O mercado financeiro voltou a elevar as projeções para a inflação brasileira em 2026, ao mesmo tempo em que reduziu a expectativa de cortes na taxa básica de juros, a Selic. Os dados fazem parte das estimativas divulgadas por instituições financeiras consultadas semanalmente pelo Banco Central.
Segundo os analistas, a persistência das pressões inflacionárias tem levado o mercado a revisar suas previsões para os índices de preços. Com isso, a expectativa de redução dos juros ao longo dos próximos meses também ficou mais moderada.
A mudança nas projeções ocorre em um cenário de incertezas no ambiente econômico internacional, oscilações nos preços de commodities e preocupações relacionadas à política fiscal brasileira.
A Selic é o principal instrumento utilizado pelo Banco Central para controlar a inflação. Quando os juros permanecem elevados por mais tempo, o crédito tende a ficar mais caro, reduzindo o consumo e contribuindo para conter o avanço dos preços.
Por outro lado, taxas mais altas podem impactar investimentos produtivos e o crescimento econômico.

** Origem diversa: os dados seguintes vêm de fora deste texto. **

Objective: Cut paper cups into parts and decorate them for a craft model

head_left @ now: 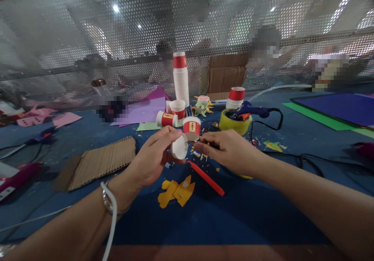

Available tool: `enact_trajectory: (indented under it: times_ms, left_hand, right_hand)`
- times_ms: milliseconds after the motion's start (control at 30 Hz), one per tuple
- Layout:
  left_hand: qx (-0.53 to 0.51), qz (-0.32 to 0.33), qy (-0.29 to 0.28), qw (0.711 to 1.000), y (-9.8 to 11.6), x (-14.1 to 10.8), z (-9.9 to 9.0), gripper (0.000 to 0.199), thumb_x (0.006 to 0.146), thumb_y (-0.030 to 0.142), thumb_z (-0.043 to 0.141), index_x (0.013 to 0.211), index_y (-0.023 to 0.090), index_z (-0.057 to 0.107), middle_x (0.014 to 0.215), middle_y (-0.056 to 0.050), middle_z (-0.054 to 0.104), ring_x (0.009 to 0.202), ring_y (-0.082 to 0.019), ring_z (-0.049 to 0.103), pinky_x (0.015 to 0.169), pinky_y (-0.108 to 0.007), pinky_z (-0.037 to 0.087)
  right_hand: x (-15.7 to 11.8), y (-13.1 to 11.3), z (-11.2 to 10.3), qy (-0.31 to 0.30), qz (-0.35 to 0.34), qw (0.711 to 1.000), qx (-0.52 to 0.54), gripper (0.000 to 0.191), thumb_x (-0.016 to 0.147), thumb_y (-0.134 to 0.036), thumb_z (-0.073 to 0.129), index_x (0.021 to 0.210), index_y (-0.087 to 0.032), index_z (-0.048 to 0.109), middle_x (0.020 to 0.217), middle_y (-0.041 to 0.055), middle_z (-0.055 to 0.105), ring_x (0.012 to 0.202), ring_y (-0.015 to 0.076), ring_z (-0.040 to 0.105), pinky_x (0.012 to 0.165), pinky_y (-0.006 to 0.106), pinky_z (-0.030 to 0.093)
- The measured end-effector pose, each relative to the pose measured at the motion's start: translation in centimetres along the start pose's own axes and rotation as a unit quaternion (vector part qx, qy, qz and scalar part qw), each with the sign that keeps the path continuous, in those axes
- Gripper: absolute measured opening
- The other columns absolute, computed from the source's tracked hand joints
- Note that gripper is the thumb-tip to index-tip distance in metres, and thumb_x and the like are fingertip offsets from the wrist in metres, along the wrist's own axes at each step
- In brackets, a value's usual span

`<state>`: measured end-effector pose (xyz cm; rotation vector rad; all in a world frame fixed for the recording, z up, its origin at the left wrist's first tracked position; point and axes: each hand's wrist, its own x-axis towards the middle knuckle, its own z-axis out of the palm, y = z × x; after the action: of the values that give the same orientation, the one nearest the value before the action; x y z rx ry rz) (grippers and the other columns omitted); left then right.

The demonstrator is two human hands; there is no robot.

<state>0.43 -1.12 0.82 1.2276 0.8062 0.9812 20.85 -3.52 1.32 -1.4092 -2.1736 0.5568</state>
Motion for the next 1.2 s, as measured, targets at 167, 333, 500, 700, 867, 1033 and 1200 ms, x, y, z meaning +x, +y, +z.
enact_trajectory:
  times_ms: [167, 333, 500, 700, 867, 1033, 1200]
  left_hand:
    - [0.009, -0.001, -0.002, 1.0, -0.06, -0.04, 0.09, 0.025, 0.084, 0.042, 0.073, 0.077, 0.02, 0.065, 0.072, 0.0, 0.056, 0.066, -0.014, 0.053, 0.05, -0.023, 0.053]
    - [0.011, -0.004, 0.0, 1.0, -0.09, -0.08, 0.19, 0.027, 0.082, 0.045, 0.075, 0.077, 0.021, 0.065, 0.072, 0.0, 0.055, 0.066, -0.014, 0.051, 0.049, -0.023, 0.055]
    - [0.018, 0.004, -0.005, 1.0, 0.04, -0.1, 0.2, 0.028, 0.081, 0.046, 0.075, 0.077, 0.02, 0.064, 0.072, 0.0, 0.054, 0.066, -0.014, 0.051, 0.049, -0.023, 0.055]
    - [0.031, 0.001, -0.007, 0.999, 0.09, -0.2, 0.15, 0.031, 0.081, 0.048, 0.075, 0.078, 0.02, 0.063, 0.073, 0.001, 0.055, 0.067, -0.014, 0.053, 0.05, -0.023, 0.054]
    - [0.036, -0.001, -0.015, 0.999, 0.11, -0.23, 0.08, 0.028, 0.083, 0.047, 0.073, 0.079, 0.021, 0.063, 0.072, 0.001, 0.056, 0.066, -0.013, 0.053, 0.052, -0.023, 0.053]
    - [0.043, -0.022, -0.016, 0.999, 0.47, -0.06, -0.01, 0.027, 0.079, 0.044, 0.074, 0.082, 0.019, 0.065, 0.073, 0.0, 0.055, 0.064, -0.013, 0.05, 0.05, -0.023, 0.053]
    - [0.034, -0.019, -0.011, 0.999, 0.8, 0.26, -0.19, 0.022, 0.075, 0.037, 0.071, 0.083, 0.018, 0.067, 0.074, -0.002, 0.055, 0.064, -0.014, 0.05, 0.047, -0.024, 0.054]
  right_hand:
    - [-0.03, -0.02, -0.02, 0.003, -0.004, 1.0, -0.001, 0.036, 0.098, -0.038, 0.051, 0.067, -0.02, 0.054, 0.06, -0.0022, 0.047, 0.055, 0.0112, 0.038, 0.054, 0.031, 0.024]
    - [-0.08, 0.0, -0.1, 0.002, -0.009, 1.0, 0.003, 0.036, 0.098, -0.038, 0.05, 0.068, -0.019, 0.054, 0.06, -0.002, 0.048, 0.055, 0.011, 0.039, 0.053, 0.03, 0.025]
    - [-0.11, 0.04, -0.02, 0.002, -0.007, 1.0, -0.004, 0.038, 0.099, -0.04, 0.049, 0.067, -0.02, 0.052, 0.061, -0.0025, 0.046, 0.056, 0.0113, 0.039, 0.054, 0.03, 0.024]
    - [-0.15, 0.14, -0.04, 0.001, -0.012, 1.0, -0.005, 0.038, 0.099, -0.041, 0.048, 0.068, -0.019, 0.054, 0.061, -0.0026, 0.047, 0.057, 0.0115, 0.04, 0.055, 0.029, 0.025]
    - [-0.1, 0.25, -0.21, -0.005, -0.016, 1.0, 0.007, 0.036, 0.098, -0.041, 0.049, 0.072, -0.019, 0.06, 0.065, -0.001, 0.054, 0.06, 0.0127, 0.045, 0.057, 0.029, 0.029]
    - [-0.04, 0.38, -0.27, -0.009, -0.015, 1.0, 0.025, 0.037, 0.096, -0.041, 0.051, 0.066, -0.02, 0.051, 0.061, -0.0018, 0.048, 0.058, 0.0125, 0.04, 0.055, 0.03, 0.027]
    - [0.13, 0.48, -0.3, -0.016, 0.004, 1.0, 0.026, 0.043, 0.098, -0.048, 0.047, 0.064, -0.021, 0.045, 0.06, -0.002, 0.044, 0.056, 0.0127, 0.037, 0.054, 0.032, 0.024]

Por esse motivo, as decisões do Comitê de Política Monetária (Copom) são acompanhadas de perto pelo mercado financeiro e pelo setor produtivo.
Especialistas avaliam que a trajetória futura da inflação será determinante para os próximos passos do Banco Central. Caso os índices de preços continuem acima das metas estabelecidas, a tendência é de manutenção de uma política monetária mais restritiva por um período maior.
As projeções servem como referência para investidores, empresas e consumidores, influenciando decisões de investimento, financiamento e planejamento financeiro.